WORK INSTRUCTION: Each line below is to be set down again exactly.

SUPPLIED DATA:

"""

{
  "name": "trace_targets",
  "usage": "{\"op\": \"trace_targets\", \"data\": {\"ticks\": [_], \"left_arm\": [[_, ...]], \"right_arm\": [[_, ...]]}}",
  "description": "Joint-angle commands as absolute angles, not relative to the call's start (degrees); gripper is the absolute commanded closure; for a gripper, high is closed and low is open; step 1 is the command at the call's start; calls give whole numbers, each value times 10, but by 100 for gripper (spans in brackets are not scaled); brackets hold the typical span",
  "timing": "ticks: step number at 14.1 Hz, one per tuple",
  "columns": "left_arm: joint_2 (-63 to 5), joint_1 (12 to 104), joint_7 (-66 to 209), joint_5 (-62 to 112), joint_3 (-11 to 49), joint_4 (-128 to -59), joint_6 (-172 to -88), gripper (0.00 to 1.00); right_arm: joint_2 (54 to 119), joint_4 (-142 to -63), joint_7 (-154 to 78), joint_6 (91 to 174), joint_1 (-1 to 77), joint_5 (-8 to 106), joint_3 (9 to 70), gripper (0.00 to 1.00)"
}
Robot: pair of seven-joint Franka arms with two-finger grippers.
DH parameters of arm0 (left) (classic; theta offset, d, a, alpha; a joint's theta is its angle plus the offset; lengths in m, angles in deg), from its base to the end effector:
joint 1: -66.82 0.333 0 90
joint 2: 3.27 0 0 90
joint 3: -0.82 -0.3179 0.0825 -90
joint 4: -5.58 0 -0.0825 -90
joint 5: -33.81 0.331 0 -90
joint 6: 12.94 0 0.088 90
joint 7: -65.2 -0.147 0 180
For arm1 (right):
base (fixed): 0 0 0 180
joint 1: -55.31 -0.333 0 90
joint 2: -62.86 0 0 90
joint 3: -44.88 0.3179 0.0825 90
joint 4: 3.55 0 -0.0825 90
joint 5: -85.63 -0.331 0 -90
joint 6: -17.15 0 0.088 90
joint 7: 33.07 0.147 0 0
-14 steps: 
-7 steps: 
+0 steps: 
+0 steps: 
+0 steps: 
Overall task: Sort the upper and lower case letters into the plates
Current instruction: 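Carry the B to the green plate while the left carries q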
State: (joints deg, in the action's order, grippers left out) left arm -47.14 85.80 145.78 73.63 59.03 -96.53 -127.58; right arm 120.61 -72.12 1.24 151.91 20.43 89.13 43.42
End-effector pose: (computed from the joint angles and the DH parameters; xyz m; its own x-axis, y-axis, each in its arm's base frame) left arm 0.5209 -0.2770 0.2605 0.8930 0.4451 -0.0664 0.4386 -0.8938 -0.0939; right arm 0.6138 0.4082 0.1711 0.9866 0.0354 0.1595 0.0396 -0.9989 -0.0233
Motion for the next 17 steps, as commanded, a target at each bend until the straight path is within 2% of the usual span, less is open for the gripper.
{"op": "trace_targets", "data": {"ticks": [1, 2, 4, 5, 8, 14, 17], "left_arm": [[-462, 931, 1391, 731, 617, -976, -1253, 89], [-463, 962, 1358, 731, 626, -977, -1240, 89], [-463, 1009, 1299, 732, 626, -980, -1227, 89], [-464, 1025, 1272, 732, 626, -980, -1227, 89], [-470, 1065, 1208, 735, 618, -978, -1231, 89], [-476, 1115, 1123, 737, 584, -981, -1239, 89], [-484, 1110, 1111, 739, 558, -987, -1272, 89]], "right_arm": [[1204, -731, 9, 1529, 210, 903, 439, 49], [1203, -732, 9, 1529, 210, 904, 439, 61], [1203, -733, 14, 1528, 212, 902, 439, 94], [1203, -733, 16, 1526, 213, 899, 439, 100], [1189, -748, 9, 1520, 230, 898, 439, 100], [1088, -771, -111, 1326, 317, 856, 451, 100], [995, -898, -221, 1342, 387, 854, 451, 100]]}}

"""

RESULT BELOW:
{
  "name": "trace_targets",
  "usage": "{\"op\": \"trace_targets\", \"data\": {\"ticks\": [_], \"left_arm\": [[_, ...]], \"right_arm\": [[_, ...]]}}",
  "description": "Joint-angle commands as absolute angles, not relative to the call's start (degrees); gripper is the absolute commanded closure; for a gripper, high is closed and low is open; step 1 is the command at the call's start; calls give whole numbers, each value times 10, but by 100 for gripper (spans in brackets are not scaled); brackets hold the typical span",
  "timing": "ticks: step number at 14.1 Hz, one per tuple",
  "columns": "left_arm: joint_2 (-63 to 5), joint_1 (12 to 104), joint_7 (-66 to 209), joint_5 (-62 to 112), joint_3 (-11 to 49), joint_4 (-128 to -59), joint_6 (-172 to -88), gripper (0.00 to 1.00); right_arm: joint_2 (54 to 119), joint_4 (-142 to -63), joint_7 (-154 to 78), joint_6 (91 to 174), joint_1 (-1 to 77), joint_5 (-8 to 106), joint_3 (9 to 70), gripper (0.00 to 1.00)"
}
Robot: pair of seven-joint Franka arms with two-finger grippers.
DH parameters of arm0 (left) (classic; theta offset, d, a, alpha; a joint's theta is its angle plus the offset; lengths in m, angles in deg), from its base to the end effector:
joint 1: -66.82 0.333 0 90
joint 2: 3.27 0 0 90
joint 3: -0.82 -0.3179 0.0825 -90
joint 4: -5.58 0 -0.0825 -90
joint 5: -33.81 0.331 0 -90
joint 6: 12.94 0 0.088 90
joint 7: -65.2 -0.147 0 180
For arm1 (right):
base (fixed): 0 0 0 180
joint 1: -55.31 -0.333 0 90
joint 2: -62.86 0 0 90
joint 3: -44.88 0.3179 0.0825 90
joint 4: 3.55 0 -0.0825 90
joint 5: -85.63 -0.331 0 -90
joint 6: -17.15 0 0.088 90
joint 7: 33.07 0.147 0 0
-14 steps: 
-7 steps: 
+0 steps: 
+0 steps: 
+0 steps: 
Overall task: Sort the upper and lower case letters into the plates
Current instruction: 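Carry the B to the green plate while the left carries q
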State: (joints deg, in the action's order, grippers left out) left arm -47.14 85.80 145.78 73.63 59.03 -96.53 -127.58; right arm 120.61 -72.12 1.24 151.91 20.43 89.13 43.42
End-effector pose: (computed from the joint angles and the DH parameters; xyz m; its own x-axis, y-axis, each in its arm's base frame) left arm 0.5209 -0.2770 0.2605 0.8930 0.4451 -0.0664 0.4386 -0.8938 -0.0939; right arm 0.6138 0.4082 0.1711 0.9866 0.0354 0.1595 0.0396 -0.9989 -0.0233
Motion for the next 17 steps, as commanded, a target at each bend until the straight path is within 2% of the usual span, less is open for the gripper.
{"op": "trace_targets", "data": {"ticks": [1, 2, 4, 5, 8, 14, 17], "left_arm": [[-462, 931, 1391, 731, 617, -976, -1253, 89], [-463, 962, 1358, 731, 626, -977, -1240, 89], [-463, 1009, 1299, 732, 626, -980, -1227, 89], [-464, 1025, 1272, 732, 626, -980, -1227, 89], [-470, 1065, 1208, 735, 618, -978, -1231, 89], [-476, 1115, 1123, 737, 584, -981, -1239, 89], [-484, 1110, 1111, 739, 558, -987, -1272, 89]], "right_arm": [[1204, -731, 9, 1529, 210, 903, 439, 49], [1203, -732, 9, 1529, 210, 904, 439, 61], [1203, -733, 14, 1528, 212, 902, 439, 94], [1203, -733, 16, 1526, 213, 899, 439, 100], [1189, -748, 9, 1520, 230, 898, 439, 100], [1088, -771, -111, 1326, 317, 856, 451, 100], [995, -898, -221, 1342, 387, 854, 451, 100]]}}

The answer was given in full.